* WHAT YOU ARE ASKED TO DO *
For each line of the listing that contains "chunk", make a copy and return it.
[Opening INFORMATION SHOWN section]
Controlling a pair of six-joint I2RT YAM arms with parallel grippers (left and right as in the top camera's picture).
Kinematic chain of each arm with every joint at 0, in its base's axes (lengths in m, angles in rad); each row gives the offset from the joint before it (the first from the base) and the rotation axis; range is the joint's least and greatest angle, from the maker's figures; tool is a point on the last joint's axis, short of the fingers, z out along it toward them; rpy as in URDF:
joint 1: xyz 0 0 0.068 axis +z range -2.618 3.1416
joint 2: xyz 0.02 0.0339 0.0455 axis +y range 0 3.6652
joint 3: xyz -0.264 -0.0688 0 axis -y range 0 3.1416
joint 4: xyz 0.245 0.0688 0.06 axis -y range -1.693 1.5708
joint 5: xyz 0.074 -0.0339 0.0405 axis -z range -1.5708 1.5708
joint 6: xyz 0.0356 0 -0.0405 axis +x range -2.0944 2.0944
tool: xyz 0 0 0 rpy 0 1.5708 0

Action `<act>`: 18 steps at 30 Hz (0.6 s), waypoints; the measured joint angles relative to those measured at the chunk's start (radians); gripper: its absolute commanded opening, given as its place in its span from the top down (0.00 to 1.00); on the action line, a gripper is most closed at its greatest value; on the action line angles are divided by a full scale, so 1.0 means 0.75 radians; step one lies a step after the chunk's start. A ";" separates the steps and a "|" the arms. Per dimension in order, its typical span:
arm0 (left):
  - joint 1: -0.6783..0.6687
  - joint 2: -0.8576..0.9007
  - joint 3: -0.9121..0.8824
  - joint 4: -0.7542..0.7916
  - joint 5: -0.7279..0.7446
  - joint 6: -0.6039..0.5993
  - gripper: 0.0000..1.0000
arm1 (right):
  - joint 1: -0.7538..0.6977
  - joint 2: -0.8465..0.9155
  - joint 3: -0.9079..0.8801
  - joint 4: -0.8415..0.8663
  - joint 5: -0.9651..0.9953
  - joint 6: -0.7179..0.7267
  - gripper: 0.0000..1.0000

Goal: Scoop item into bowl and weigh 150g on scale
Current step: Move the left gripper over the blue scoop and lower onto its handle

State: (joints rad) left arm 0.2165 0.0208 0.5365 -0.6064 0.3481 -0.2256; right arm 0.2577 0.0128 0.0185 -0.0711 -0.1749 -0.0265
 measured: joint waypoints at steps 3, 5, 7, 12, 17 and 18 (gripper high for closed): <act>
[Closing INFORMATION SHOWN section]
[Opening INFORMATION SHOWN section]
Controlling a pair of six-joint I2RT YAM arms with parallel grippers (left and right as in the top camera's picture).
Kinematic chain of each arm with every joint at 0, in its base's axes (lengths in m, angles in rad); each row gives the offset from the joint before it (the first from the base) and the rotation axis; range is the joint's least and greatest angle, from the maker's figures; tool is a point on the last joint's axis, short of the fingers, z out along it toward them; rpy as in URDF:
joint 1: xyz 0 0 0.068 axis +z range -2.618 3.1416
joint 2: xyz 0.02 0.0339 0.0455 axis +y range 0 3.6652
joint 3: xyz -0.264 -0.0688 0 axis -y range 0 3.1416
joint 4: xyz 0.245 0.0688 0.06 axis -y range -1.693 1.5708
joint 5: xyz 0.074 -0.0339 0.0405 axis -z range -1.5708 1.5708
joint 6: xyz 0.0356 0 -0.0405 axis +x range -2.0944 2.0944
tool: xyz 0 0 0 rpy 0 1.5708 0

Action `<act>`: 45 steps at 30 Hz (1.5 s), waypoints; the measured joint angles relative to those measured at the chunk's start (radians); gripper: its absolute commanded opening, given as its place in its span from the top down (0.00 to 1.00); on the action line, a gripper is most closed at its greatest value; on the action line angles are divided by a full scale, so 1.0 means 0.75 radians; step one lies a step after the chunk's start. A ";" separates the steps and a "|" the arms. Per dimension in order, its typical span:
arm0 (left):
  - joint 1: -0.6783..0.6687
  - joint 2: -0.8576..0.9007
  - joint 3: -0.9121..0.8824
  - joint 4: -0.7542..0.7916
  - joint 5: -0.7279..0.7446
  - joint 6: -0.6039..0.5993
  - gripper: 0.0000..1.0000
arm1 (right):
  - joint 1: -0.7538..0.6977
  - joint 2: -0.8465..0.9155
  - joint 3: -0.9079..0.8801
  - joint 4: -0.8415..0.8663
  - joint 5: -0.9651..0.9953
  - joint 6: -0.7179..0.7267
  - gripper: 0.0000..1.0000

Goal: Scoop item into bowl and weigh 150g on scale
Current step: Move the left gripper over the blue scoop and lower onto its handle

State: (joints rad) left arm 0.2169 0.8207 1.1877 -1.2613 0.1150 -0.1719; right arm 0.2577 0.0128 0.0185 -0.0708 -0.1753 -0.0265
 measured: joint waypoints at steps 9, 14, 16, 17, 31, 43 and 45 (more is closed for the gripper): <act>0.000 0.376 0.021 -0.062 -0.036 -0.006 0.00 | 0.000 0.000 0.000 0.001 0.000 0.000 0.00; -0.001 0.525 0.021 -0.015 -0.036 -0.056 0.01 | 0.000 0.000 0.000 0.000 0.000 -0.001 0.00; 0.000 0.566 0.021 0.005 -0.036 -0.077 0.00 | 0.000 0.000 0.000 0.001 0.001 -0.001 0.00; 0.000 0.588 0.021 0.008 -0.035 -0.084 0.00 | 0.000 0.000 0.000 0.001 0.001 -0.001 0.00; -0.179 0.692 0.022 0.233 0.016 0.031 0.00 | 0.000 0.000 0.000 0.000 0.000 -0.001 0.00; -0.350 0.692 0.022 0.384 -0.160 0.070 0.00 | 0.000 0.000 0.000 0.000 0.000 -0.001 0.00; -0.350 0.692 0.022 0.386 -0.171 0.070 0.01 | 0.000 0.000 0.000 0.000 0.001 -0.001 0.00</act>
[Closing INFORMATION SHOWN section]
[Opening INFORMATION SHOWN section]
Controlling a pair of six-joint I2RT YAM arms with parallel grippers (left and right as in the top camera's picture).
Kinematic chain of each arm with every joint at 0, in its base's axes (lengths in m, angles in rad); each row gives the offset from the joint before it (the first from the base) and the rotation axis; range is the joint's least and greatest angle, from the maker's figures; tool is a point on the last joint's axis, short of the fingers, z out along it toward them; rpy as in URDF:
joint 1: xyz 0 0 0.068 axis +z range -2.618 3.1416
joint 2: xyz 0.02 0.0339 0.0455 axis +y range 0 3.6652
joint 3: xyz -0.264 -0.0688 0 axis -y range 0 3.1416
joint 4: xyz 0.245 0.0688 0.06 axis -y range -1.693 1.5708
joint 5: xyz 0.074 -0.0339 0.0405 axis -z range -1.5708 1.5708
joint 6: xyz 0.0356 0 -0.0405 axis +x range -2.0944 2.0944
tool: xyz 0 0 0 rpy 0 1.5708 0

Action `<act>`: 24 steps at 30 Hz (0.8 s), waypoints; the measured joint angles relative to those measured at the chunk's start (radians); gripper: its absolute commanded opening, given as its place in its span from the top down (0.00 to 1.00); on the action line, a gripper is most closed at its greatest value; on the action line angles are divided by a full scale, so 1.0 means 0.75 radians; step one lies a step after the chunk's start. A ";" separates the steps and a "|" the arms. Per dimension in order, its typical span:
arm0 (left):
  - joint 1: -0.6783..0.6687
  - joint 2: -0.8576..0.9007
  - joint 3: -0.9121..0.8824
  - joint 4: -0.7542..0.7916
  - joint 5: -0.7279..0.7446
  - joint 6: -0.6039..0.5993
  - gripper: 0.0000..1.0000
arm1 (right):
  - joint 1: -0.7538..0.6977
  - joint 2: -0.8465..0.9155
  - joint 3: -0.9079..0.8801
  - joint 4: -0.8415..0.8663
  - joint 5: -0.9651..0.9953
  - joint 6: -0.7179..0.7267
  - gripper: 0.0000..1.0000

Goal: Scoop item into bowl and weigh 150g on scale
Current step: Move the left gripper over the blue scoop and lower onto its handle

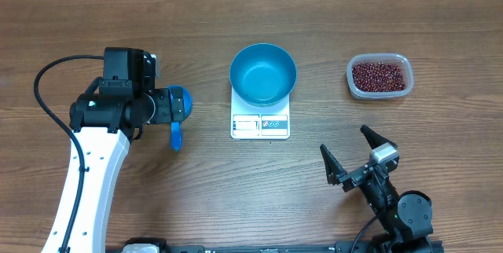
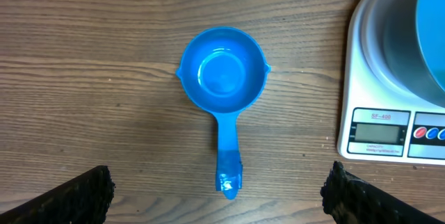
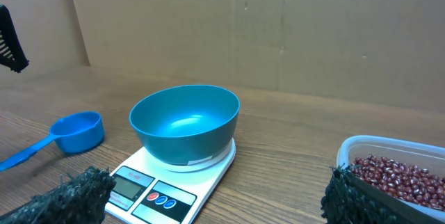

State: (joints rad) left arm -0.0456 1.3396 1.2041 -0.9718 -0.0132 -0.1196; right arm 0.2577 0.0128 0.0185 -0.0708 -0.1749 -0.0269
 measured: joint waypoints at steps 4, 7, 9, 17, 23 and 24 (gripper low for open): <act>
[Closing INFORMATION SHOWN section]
* REPLY *
Action `<act>`: 18 steps at 30 Hz (0.6 s), waypoints; the measured joint angles relative to those measured at the chunk's start (radians); gripper: its absolute commanded opening, given as its place in its span from the top down (0.00 to 1.00); on the action line, a gripper is most closed at its greatest value; on the action line angles are divided by a full scale, so 1.0 means 0.75 radians; step one lies a step after the chunk's start. A ";" separates the steps and a "|" the arms. Per dimension in order, its typical span:
Action `<act>`: 45 steps at 30 Hz (1.5 s), waypoints; the measured joint angles relative to those measured at the chunk's start (radians); gripper: its absolute commanded opening, given as its place in its span from the top down (0.00 to 1.00); on the action line, a gripper is most closed at its greatest value; on the action line angles are divided by a full scale, so 1.0 means 0.75 radians; step one lies a step after the chunk's start. A ";" separates the steps and a "|" the arms. Per dimension in order, its typical span:
Action `<act>`: 24 steps at 30 Hz (0.8 s), waypoints; the measured joint angles relative to those measured at the chunk's start (radians); gripper: its absolute commanded opening, given as its place in its span from the top down (0.00 to 1.00); on the action line, a gripper is most closed at its greatest value; on the action line angles are divided by a full scale, so 1.0 means 0.75 radians; step one lies a step after the chunk's start. A ";" separates the steps and a "|" the arms. Per dimension in order, its typical span:

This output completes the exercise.